**YOUR TASK**. Your answer should consist solely of the lines from the first line of the data through the line with "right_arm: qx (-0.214", each reproduced exactly.

■ ■ ■ ■

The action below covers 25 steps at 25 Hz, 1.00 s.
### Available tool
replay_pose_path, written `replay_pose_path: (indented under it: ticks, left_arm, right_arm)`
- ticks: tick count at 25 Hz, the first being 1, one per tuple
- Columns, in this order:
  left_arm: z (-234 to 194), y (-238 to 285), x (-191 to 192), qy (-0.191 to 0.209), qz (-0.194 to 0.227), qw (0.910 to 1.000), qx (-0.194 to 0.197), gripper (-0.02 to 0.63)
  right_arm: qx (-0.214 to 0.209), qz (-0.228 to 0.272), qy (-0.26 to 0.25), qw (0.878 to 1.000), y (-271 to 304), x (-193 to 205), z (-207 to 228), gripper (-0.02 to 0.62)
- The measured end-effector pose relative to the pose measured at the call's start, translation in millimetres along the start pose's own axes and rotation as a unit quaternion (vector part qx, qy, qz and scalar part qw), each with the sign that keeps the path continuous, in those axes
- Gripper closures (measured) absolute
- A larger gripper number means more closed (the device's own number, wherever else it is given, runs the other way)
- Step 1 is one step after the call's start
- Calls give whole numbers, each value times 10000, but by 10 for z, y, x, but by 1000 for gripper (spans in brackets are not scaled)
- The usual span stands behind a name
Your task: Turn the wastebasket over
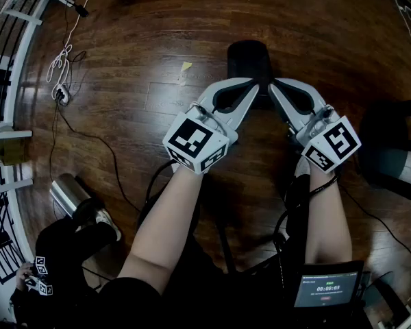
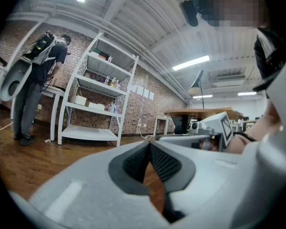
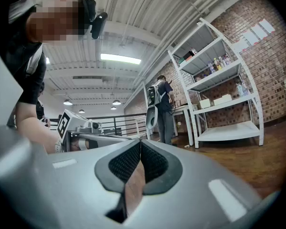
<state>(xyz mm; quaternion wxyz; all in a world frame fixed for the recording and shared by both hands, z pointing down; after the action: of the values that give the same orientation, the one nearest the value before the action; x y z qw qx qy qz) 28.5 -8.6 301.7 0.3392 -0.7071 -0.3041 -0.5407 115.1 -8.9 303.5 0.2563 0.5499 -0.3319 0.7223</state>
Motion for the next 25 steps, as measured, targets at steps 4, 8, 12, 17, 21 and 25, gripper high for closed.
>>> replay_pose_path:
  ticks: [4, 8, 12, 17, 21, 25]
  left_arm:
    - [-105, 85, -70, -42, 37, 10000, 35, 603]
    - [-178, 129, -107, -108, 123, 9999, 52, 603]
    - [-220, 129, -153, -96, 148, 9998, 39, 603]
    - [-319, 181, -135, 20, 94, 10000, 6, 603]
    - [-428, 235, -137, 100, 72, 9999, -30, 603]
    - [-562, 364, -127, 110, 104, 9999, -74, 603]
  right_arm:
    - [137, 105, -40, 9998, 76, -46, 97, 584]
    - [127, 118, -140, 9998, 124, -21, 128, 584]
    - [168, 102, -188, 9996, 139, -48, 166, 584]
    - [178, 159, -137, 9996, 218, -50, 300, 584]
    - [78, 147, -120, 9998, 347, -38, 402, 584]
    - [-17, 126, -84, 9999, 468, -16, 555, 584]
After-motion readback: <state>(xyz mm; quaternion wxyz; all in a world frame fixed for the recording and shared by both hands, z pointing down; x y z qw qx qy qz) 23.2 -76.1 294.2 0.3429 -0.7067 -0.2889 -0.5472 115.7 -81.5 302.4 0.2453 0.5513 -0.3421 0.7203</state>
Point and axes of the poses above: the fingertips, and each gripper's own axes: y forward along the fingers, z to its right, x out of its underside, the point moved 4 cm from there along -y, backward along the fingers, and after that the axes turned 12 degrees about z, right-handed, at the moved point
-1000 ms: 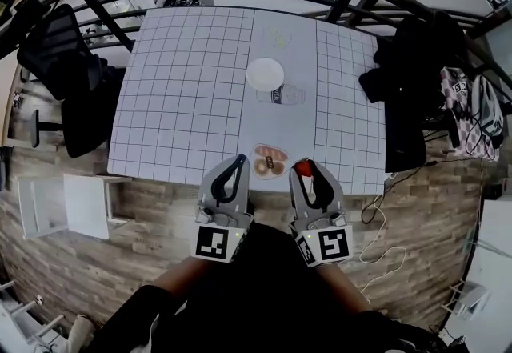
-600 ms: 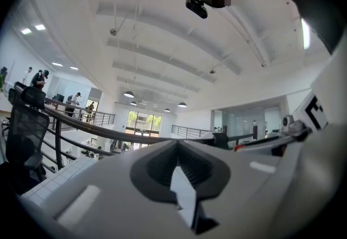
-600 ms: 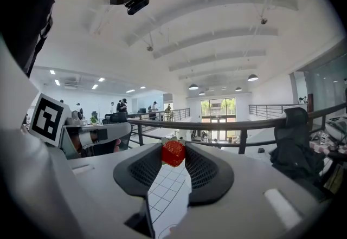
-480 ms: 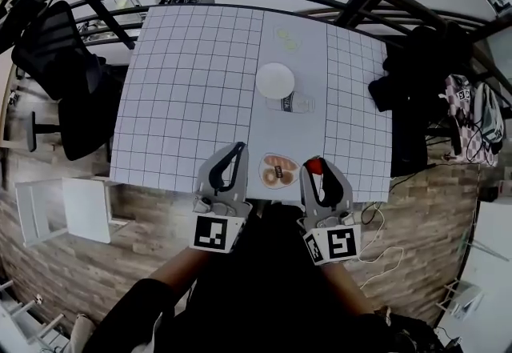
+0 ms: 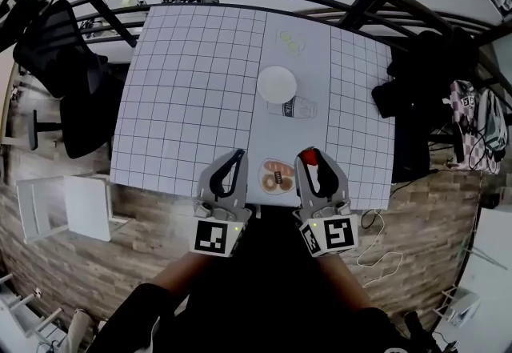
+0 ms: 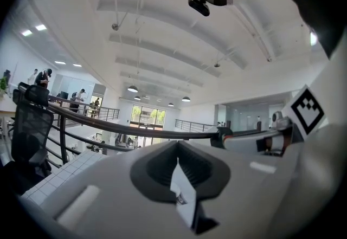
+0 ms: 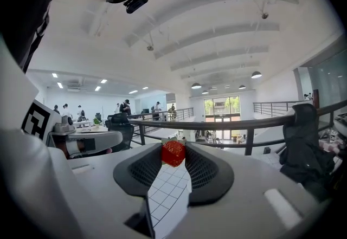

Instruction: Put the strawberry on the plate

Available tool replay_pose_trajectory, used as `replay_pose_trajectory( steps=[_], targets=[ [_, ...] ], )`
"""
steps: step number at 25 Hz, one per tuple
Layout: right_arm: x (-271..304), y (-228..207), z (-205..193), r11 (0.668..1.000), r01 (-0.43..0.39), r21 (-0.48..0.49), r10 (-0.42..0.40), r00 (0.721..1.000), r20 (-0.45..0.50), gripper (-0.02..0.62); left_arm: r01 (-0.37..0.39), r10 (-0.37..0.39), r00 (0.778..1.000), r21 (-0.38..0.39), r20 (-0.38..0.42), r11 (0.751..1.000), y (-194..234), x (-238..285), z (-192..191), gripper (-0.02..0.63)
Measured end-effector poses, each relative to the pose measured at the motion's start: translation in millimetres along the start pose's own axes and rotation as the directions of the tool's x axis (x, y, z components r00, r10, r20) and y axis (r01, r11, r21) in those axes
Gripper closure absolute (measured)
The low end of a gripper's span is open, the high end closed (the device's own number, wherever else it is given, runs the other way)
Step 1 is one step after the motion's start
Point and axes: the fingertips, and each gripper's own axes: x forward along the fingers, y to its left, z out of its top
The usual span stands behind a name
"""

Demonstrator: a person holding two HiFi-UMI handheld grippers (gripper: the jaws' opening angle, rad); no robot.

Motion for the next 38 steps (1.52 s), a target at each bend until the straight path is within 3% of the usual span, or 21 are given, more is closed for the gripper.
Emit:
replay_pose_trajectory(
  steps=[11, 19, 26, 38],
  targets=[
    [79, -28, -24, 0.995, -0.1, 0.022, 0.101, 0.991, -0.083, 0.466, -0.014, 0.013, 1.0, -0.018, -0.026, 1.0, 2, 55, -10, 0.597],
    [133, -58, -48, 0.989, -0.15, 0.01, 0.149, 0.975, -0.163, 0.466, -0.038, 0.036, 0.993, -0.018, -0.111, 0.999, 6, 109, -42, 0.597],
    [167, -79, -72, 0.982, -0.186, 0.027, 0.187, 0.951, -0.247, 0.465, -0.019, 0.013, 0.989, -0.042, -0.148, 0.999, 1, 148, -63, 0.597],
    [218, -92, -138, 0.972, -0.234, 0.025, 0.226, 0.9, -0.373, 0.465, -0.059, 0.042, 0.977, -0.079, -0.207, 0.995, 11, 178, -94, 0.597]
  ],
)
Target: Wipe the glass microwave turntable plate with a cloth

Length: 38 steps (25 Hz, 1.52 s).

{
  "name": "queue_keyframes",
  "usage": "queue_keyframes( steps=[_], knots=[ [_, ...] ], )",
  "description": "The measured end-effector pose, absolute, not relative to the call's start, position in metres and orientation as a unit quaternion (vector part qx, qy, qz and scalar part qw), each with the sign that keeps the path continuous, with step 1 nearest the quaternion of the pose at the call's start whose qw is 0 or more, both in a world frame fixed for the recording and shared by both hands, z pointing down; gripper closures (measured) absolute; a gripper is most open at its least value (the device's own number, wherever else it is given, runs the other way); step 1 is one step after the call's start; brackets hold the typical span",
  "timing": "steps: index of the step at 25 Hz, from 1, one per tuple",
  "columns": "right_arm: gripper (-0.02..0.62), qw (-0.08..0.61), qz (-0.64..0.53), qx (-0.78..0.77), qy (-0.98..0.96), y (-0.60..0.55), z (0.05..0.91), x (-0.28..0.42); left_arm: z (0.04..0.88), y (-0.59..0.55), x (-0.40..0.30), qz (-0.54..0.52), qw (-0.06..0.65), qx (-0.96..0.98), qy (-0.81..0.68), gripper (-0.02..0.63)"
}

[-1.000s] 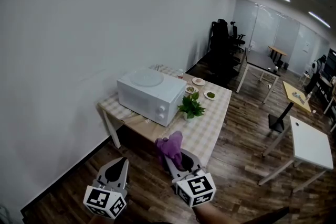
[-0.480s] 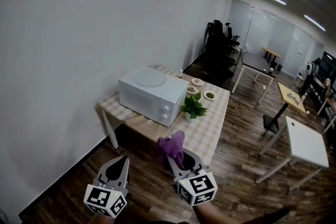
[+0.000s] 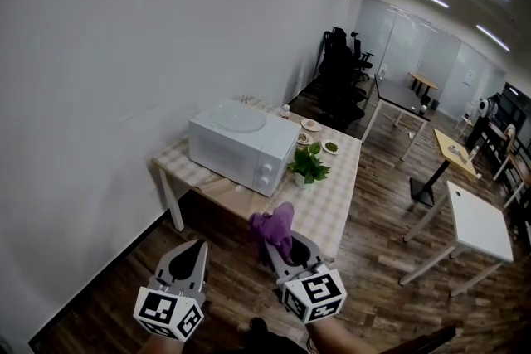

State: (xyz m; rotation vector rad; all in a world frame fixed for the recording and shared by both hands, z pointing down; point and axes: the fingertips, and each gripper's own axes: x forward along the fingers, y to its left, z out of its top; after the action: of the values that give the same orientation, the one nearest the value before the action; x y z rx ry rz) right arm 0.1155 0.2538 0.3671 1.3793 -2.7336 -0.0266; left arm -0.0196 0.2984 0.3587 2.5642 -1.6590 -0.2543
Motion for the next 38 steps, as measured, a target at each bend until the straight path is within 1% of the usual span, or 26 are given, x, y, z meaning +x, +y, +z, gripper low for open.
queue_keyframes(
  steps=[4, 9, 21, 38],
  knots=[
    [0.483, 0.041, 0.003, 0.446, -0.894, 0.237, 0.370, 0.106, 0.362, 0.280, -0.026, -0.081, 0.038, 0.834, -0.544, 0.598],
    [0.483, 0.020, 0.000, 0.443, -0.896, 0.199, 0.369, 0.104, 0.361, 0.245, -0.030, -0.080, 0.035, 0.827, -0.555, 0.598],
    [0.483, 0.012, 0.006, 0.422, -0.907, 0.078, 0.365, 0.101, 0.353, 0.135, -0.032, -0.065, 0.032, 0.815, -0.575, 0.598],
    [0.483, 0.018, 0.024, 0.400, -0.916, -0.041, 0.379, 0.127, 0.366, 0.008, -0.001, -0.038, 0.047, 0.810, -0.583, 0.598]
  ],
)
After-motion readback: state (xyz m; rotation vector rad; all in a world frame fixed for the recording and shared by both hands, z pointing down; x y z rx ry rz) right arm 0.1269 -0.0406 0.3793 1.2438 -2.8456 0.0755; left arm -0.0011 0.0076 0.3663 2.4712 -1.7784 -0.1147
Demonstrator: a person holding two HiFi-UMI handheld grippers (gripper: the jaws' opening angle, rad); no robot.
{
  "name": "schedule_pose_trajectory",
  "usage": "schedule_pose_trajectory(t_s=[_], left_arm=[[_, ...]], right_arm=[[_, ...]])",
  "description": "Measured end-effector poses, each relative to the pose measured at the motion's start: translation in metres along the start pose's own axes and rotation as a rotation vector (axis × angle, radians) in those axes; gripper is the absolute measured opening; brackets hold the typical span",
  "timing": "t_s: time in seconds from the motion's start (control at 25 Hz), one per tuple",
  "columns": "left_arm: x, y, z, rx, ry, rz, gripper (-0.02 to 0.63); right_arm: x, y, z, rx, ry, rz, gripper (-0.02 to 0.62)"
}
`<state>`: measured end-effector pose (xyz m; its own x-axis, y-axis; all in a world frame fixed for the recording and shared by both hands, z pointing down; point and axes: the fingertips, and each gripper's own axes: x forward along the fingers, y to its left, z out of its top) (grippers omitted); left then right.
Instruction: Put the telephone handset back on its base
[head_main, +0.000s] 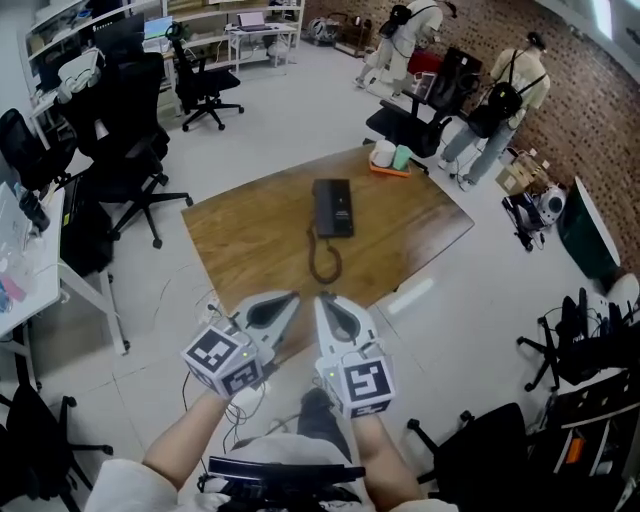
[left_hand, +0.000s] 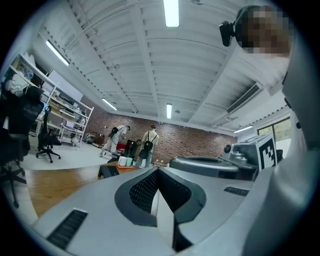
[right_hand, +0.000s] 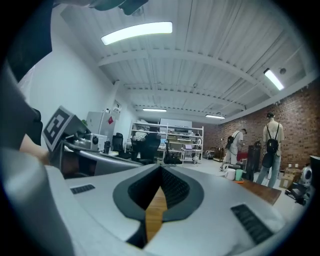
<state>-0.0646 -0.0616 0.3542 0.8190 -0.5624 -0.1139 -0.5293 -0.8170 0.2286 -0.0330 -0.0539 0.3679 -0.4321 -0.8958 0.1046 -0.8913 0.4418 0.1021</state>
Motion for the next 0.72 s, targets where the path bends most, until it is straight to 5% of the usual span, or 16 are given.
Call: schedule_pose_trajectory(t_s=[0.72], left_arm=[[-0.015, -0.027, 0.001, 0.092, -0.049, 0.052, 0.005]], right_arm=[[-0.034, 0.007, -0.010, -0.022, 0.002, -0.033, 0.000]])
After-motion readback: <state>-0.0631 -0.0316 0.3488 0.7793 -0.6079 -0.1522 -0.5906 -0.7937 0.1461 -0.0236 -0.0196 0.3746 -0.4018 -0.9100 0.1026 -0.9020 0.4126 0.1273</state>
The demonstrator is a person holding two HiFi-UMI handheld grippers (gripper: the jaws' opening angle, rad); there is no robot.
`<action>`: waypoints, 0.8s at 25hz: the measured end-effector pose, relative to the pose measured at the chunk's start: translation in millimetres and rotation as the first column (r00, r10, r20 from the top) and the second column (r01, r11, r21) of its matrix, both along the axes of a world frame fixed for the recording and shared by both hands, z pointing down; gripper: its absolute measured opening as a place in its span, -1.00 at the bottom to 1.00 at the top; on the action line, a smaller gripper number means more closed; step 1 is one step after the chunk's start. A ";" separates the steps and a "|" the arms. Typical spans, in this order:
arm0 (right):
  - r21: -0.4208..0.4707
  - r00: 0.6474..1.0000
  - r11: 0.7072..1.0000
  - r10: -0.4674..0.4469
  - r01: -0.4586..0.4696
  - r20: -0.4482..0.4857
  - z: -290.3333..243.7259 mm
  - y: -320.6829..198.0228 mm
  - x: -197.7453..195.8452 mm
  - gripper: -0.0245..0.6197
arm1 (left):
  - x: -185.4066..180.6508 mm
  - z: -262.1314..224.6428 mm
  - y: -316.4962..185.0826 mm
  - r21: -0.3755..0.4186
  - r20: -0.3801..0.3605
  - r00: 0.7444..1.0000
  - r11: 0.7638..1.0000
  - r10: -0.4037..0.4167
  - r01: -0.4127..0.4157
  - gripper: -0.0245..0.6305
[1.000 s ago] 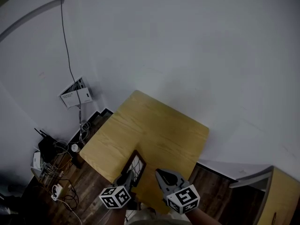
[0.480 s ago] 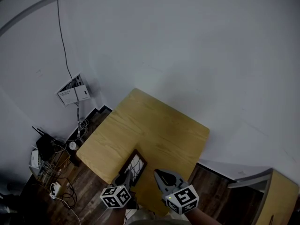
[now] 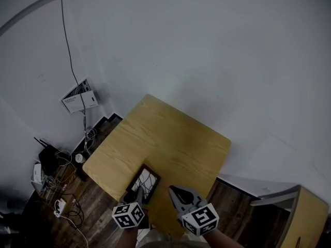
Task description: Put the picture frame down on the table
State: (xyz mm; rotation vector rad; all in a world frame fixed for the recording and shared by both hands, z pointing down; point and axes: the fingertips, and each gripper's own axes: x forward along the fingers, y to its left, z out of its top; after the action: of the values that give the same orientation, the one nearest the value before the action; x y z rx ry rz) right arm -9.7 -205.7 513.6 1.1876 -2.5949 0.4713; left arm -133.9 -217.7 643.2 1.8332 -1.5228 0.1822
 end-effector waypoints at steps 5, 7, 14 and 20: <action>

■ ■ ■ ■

**SOLUTION TO THE PROBLEM**.
The action below covers 25 steps at 25 Hz, 1.00 s.
### Available tool
replay_pose_path, written `replay_pose_path: (indented under it: ticks, left_arm, right_arm)`
- ticks: tick count at 25 Hz, the first being 1, one per tuple
- Columns, in this order:
  left_arm: z (-234 to 194), y (-238 to 285), x (-191 to 192), qy (-0.191 to 0.209), qz (-0.194 to 0.227), qw (0.910 to 1.000), qx (-0.194 to 0.197), gripper (-0.02 to 0.63)
  right_arm: qx (-0.214 to 0.209), qz (-0.228 to 0.272), qy (-0.26 to 0.25), qw (0.878 to 1.000), y (-271 to 304), x (-193 to 205), z (-207 to 228), gripper (-0.02 to 0.62)

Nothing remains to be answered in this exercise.